■ Task to carry out: For the listing below, print exactly the lines from the line with "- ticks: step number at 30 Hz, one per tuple" to the line with "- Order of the", both included, and nothing beyond them.
::: Data segment
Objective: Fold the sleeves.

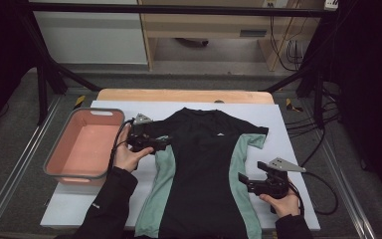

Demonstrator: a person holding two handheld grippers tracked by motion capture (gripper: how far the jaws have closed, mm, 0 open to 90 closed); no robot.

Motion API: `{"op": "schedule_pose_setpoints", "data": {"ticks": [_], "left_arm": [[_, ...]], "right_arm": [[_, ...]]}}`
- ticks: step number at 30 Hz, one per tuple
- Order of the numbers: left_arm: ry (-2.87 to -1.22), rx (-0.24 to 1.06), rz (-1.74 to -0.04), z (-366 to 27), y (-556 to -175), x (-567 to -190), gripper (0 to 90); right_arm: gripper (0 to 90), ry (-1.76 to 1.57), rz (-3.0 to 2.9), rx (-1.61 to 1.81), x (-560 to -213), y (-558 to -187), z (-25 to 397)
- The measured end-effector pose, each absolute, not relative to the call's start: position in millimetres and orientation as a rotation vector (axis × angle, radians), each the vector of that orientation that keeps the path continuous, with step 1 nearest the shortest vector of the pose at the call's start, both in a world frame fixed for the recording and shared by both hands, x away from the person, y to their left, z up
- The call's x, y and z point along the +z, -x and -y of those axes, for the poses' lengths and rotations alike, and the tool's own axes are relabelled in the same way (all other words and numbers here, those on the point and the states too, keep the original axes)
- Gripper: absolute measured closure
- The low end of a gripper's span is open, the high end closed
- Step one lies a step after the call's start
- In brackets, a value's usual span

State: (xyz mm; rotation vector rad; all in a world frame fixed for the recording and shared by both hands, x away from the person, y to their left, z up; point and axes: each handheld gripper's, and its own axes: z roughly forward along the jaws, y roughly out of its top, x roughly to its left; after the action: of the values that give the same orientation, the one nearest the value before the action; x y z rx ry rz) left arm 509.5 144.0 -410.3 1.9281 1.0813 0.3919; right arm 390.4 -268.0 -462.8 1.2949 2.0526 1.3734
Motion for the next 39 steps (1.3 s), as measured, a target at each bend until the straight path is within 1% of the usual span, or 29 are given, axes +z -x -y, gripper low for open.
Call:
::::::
■ Answer to this task:
- ticks: step number at 30 Hz, one per tuple
- Order of the numbers: left_arm: ry (-2.87 to -1.22), rx (-0.24 to 1.06), rz (-1.74 to -0.04), z (-366 to 27), y (-556 to -175), x (-567 to -190), gripper (0 to 90); right_arm: gripper (0 to 90), ry (-1.76 to 1.57), rz (-3.0 to 2.9), rx (-1.61 to 1.81), x (-560 to -213), y (-558 to -187), z (-25 to 397)

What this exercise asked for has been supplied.